Study material =

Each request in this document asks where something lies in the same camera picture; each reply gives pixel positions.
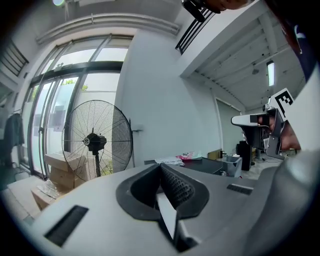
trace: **white wall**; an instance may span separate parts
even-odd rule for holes
[[[214,15],[180,58],[178,72],[183,77],[190,76],[208,56],[267,10],[265,1],[256,0],[244,8],[226,10]]]
[[[221,148],[210,89],[178,76],[174,38],[139,30],[120,74],[115,105],[142,132],[133,137],[136,166],[187,151]]]

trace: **floor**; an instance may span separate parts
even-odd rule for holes
[[[7,210],[18,220],[32,225],[40,210],[31,188],[44,181],[19,168],[1,170],[0,196]]]
[[[267,156],[262,156],[262,158],[265,159],[265,161],[263,161],[262,159],[256,159],[254,165],[251,166],[249,171],[242,171],[241,176],[243,179],[257,180],[259,179],[259,176],[264,169],[269,167],[277,167],[282,163],[282,160],[279,159],[270,158]]]

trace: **plastic bag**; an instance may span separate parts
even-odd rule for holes
[[[188,160],[201,160],[202,159],[202,154],[201,151],[190,151],[187,153],[182,153],[181,155],[177,155],[177,158],[183,160],[183,161],[188,161]]]

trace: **fan motor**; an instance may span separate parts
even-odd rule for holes
[[[88,147],[88,150],[92,152],[93,155],[96,155],[99,150],[103,150],[107,139],[104,136],[97,135],[95,133],[90,133],[84,140],[84,145]]]

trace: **ceiling rail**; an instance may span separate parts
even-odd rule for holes
[[[73,19],[50,29],[41,36],[38,36],[35,40],[40,45],[46,42],[52,42],[57,38],[73,32],[108,27],[146,29],[168,33],[173,36],[176,36],[180,30],[180,26],[175,23],[147,15],[131,13],[103,13]]]

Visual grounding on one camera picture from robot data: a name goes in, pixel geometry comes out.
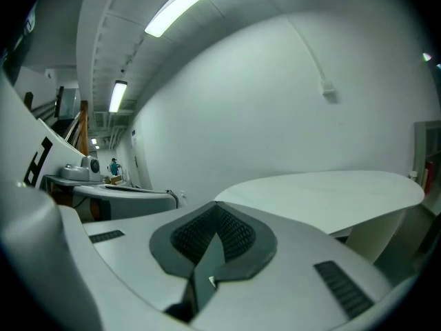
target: ceiling light
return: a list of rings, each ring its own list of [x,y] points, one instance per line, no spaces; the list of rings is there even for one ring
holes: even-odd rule
[[[429,61],[430,59],[432,59],[432,56],[427,54],[426,52],[422,53],[422,57],[424,58],[424,61]]]
[[[153,19],[145,28],[145,33],[154,37],[160,37],[185,11],[191,8],[199,0],[169,0],[154,15]]]
[[[112,100],[110,101],[109,112],[111,113],[118,112],[119,105],[123,100],[123,95],[126,88],[127,88],[127,82],[124,81],[115,82],[115,86],[113,87]]]

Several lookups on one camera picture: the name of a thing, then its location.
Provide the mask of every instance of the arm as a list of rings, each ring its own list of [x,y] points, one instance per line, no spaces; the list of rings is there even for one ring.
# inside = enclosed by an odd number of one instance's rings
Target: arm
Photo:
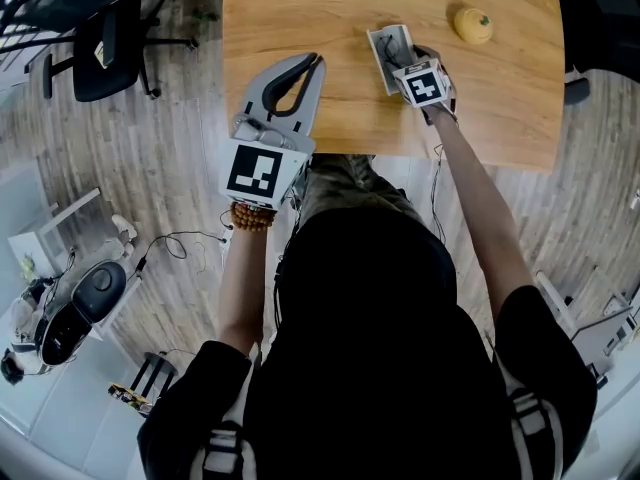
[[[518,243],[518,230],[507,203],[453,118],[435,108],[429,109],[429,117],[447,155],[496,321],[507,297],[515,289],[533,284]]]
[[[220,288],[220,341],[249,355],[262,340],[267,231],[233,233]]]

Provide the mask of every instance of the yellow fruit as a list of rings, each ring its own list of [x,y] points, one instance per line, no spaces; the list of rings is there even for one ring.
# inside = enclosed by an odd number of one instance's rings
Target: yellow fruit
[[[463,7],[453,19],[458,35],[470,44],[482,44],[491,39],[493,23],[480,9]]]

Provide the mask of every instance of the black chair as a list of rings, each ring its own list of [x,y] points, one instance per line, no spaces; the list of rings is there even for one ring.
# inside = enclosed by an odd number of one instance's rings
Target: black chair
[[[27,25],[32,31],[67,32],[75,35],[18,42],[0,48],[0,54],[31,46],[73,43],[73,57],[57,64],[47,55],[43,71],[44,97],[53,95],[53,77],[73,67],[76,99],[89,102],[106,98],[142,78],[145,93],[152,99],[159,89],[150,89],[143,49],[150,44],[180,44],[194,49],[195,39],[151,39],[147,33],[159,24],[157,14],[166,0],[160,0],[149,16],[141,18],[140,0],[11,0],[0,10],[0,33],[6,26]]]
[[[640,0],[560,0],[565,71],[613,71],[640,82]],[[589,81],[565,85],[565,104],[589,96]]]

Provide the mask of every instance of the black shirt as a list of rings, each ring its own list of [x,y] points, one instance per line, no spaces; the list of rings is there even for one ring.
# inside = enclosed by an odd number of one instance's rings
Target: black shirt
[[[258,478],[518,478],[502,377],[424,226],[389,210],[321,213],[292,240],[279,287],[282,325],[245,410]],[[536,288],[505,301],[496,349],[558,410],[566,470],[596,387]],[[203,345],[140,431],[148,478],[188,478],[248,370],[231,347]],[[194,392],[197,408],[186,402]]]

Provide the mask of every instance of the small box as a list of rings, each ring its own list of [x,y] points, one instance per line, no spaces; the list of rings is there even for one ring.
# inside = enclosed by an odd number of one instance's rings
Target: small box
[[[451,80],[437,58],[397,69],[393,78],[402,97],[412,107],[425,107],[449,99]]]

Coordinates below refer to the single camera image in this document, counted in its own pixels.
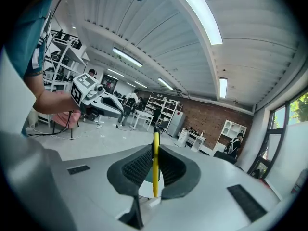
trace brick wall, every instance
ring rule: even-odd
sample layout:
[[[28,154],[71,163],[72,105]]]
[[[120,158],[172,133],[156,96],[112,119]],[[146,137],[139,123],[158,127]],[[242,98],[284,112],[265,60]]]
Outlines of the brick wall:
[[[157,94],[152,94],[151,92],[141,91],[138,96],[144,97],[146,99],[152,95],[154,97]],[[182,111],[186,114],[183,127],[192,127],[193,129],[204,132],[204,137],[206,138],[205,146],[214,149],[217,140],[219,139],[222,128],[226,120],[238,123],[247,127],[245,138],[248,137],[253,116],[244,114],[239,111],[221,107],[218,105],[203,103],[195,100],[190,100],[181,97],[168,96],[169,99],[174,99],[180,101],[183,105]],[[242,142],[242,148],[244,147],[245,138]],[[221,138],[220,142],[225,143],[227,139]]]

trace gray floor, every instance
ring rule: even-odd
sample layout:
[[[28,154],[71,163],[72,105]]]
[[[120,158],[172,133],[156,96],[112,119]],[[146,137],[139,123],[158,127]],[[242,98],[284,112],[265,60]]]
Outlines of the gray floor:
[[[128,124],[120,129],[129,130],[129,124],[132,117],[128,118]],[[53,138],[51,136],[39,136],[38,140],[44,148],[53,149],[59,152],[62,160],[81,159],[93,156],[101,156],[110,153],[116,153],[132,147],[147,145],[153,141],[153,126],[146,131],[147,126],[142,127],[143,120],[138,122],[135,130],[131,132],[121,131],[116,128],[117,119],[101,117],[102,127],[97,129],[97,123],[79,120],[80,127],[73,129],[73,138],[70,140],[71,131],[68,130],[58,135],[65,139]],[[52,127],[48,128],[46,124],[39,123],[35,128],[44,133],[51,133]],[[56,126],[55,132],[61,130]],[[173,145],[178,138],[173,138],[165,133],[161,135],[161,144]]]

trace yellow stick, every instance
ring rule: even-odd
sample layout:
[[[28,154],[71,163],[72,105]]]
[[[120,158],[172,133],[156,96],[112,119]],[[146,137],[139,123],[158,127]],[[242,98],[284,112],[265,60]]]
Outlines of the yellow stick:
[[[153,195],[158,197],[158,147],[159,133],[154,133],[154,160],[153,160]]]

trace ceiling light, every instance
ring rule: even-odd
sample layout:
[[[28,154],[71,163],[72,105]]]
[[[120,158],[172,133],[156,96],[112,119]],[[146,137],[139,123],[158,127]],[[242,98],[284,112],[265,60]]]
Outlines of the ceiling light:
[[[116,47],[114,47],[112,49],[113,52],[115,52],[116,54],[123,56],[125,59],[131,61],[132,63],[134,63],[135,65],[137,65],[138,67],[142,67],[142,64],[140,62],[138,62],[136,59],[132,58],[131,56],[127,55],[126,53],[124,53],[123,51],[120,51],[119,49],[117,49]]]
[[[126,84],[129,84],[128,82],[126,82]],[[129,84],[130,86],[132,86],[132,87],[134,87],[134,88],[136,88],[136,86],[134,86],[134,85],[132,85],[132,84]]]
[[[116,79],[116,80],[119,80],[119,79],[117,79],[116,77],[113,77],[113,76],[111,76],[111,75],[108,75],[108,76],[110,76],[111,78],[114,78],[114,79]]]
[[[110,68],[108,68],[108,70],[109,70],[109,71],[111,71],[111,72],[113,72],[113,73],[115,73],[115,74],[117,74],[117,75],[120,75],[121,77],[124,77],[124,75],[122,75],[122,74],[119,74],[118,72],[116,72],[116,71],[113,71],[113,70],[111,70]]]
[[[174,90],[171,86],[169,86],[162,78],[158,78],[160,82],[162,82],[166,87],[168,87],[170,90]]]
[[[135,83],[136,84],[138,84],[138,85],[141,85],[142,87],[144,87],[144,88],[147,88],[146,86],[144,86],[144,85],[142,85],[142,84],[140,84],[139,82],[137,82],[137,81],[135,81]]]
[[[199,18],[211,45],[222,44],[222,38],[215,18],[205,0],[186,0]]]
[[[226,98],[228,79],[219,78],[219,83],[220,83],[220,97]]]

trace refrigerator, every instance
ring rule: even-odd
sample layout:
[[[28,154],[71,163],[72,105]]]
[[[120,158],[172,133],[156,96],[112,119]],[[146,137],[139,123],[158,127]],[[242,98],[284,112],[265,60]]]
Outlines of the refrigerator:
[[[182,111],[176,111],[169,124],[167,134],[176,137],[183,126],[186,115]]]

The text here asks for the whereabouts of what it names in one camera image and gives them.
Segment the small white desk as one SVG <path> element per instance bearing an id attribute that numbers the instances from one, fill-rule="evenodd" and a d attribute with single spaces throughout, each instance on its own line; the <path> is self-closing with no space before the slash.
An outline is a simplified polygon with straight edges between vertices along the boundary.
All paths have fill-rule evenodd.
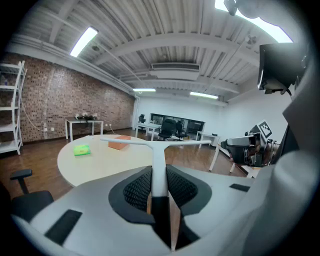
<path id="1" fill-rule="evenodd" d="M 203 140 L 211 140 L 211 146 L 217 147 L 218 142 L 220 140 L 220 136 L 215 133 L 207 133 L 203 131 L 197 131 L 196 133 L 196 141 L 203 141 Z"/>

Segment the green tissue packet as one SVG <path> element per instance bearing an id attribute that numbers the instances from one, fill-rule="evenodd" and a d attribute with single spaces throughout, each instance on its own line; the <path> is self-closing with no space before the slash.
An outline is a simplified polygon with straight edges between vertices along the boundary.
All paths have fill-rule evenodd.
<path id="1" fill-rule="evenodd" d="M 90 155 L 90 154 L 91 154 L 91 149 L 88 144 L 76 145 L 73 147 L 73 155 L 75 157 L 85 156 L 85 155 Z"/>

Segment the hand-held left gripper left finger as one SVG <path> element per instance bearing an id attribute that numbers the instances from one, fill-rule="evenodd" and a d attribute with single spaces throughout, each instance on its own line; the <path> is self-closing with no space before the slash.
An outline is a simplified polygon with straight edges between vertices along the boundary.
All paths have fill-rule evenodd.
<path id="1" fill-rule="evenodd" d="M 138 167 L 74 187 L 31 219 L 13 215 L 22 235 L 45 256 L 166 256 L 155 219 L 125 198 L 149 192 L 152 168 Z"/>

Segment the large ceiling light panel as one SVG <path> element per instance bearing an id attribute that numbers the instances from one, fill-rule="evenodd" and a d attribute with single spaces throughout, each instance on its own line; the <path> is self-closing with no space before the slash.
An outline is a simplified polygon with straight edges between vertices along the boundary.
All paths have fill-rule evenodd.
<path id="1" fill-rule="evenodd" d="M 228 12 L 231 16 L 238 16 L 256 25 L 278 43 L 292 43 L 293 40 L 277 25 L 264 21 L 260 17 L 247 17 L 239 11 L 241 0 L 215 0 L 217 10 Z"/>

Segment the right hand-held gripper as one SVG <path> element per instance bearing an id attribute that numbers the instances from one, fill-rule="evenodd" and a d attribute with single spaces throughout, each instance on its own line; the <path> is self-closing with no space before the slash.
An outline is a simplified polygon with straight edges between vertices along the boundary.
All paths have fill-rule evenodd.
<path id="1" fill-rule="evenodd" d="M 258 122 L 243 137 L 228 138 L 220 143 L 231 154 L 235 164 L 264 167 L 271 164 L 275 155 L 275 140 L 266 120 Z"/>

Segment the white ceiling air conditioner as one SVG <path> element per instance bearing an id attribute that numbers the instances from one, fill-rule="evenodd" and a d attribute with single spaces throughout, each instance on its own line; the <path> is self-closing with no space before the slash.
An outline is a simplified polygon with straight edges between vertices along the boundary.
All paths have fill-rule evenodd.
<path id="1" fill-rule="evenodd" d="M 200 75 L 201 66 L 196 63 L 162 62 L 153 63 L 149 74 L 158 79 L 195 81 Z"/>

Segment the orange rectangular box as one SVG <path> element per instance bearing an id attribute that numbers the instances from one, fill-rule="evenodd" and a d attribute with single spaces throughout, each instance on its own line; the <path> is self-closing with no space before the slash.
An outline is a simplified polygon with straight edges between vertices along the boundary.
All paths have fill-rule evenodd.
<path id="1" fill-rule="evenodd" d="M 117 136 L 115 137 L 115 139 L 117 140 L 131 140 L 131 137 L 130 136 L 127 136 L 127 135 L 120 135 L 120 136 Z M 122 143 L 122 142 L 112 142 L 112 141 L 109 141 L 108 142 L 108 147 L 109 148 L 112 148 L 112 149 L 115 149 L 115 150 L 122 150 L 124 149 L 126 146 L 128 146 L 127 143 Z"/>

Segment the grey-top white desk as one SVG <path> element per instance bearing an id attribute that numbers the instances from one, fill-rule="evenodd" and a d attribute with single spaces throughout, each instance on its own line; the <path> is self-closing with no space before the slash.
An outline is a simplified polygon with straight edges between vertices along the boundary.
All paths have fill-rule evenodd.
<path id="1" fill-rule="evenodd" d="M 65 138 L 67 140 L 73 141 L 73 124 L 91 124 L 91 134 L 94 135 L 94 127 L 95 124 L 100 124 L 100 135 L 103 135 L 104 130 L 104 121 L 103 120 L 84 120 L 84 119 L 76 119 L 75 117 L 66 117 L 64 119 L 64 128 L 65 128 Z"/>

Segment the pale-top white desk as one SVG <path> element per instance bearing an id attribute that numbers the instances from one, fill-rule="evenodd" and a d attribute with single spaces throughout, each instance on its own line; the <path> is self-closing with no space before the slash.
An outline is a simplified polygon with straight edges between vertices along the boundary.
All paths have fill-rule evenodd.
<path id="1" fill-rule="evenodd" d="M 138 123 L 135 127 L 135 137 L 138 137 L 139 127 L 146 128 L 146 134 L 148 134 L 148 130 L 151 130 L 151 141 L 154 140 L 154 132 L 156 129 L 159 129 L 161 125 L 154 123 Z"/>

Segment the dark glass partition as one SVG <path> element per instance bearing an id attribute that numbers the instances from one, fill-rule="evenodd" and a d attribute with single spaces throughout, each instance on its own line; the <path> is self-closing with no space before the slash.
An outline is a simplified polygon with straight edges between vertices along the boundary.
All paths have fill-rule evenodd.
<path id="1" fill-rule="evenodd" d="M 198 131 L 201 132 L 205 125 L 204 121 L 170 116 L 170 115 L 156 114 L 156 113 L 150 114 L 150 122 L 156 125 L 162 126 L 162 123 L 167 119 L 174 120 L 176 123 L 180 121 L 182 124 L 182 132 L 190 136 L 195 136 Z"/>

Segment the round white table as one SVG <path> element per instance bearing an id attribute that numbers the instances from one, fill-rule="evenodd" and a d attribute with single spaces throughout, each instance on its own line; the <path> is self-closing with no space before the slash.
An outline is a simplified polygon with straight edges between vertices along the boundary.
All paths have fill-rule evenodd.
<path id="1" fill-rule="evenodd" d="M 77 145 L 89 145 L 91 154 L 74 156 Z M 151 166 L 152 149 L 146 145 L 129 144 L 122 150 L 110 148 L 101 135 L 87 135 L 69 142 L 59 152 L 57 167 L 73 187 L 127 170 Z"/>

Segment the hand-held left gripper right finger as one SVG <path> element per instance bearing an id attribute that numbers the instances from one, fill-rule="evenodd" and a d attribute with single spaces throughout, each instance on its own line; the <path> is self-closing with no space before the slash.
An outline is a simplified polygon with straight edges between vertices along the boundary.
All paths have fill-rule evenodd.
<path id="1" fill-rule="evenodd" d="M 181 214 L 175 251 L 166 256 L 244 256 L 254 221 L 252 181 L 174 165 L 166 175 Z"/>

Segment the white metal shelf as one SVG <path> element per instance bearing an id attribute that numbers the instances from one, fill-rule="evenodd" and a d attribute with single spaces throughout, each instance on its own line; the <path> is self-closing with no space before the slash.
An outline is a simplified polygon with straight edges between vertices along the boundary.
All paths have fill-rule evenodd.
<path id="1" fill-rule="evenodd" d="M 7 116 L 0 118 L 0 135 L 12 133 L 13 140 L 0 141 L 0 154 L 16 151 L 21 154 L 23 146 L 20 112 L 22 92 L 27 74 L 25 61 L 17 64 L 0 63 L 0 115 Z"/>

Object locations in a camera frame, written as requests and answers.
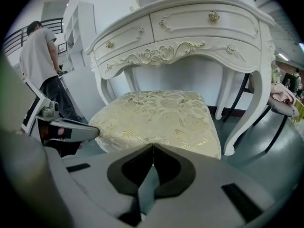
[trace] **ceiling light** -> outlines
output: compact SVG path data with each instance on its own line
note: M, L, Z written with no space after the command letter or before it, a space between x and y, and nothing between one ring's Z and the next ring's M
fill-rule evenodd
M302 49L302 51L304 52L304 44L303 43L299 43L299 46Z
M279 55L281 58L283 58L285 61L288 61L288 59L287 59L285 56L283 56L281 53L278 53L278 55Z

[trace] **pink cloth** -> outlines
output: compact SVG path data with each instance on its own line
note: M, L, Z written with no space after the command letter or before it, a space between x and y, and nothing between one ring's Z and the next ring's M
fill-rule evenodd
M271 85L270 95L277 101L295 104L295 95L282 84Z

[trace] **gold floral fabric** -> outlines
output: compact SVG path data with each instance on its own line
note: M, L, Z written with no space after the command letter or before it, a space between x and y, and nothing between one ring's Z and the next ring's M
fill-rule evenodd
M127 93L90 121L96 141L107 152L159 143L221 157L219 138L200 95L185 91Z

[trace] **white vanity table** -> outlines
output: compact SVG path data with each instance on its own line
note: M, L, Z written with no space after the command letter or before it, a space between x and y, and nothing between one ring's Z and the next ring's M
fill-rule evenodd
M106 104L111 102L107 79L130 66L159 67L191 55L212 58L224 68L216 119L221 118L234 72L253 72L252 102L225 143L224 154L232 155L233 144L269 98L270 64L275 59L269 27L274 24L270 16L240 0L161 0L111 24L86 53ZM136 91L132 71L125 75L130 90Z

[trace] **white shelf unit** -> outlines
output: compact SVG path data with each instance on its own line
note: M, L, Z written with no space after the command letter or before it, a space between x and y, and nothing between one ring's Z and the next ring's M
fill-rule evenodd
M90 66L90 57L83 53L96 36L94 6L79 2L66 27L67 58L71 70Z

What this task involves =
Collect the complete line wherever the string "Provide" appears in the records.

Task solution =
Provide the mask of every instance of the arm as a list of rings, each ring its own list of [x,y] points, one instance per line, no spaces; the list of rings is there even for one ring.
Provide the mask of every instance of the yellow fruit as a list of rings, each ring its own list of [x,y] points, one instance per line, no spaces; the list of rings is there even for one ring.
Provide the mask of every instance of the black chair as a list of rings, each ring its own list of [x,y] points, one instance per line, no spaces; the list of rings is there even for one ring.
Provide the mask of every instance of the black shirt as a list of rings, each ring its own list of [x,y] points, one instance per line, no spaces; the list of rings is there even for one ring.
Provide the mask of every instance of the small box as a list of rings, each ring its own list of [x,y] points, one instance per line, no spaces; the list of rings is there even for one ring.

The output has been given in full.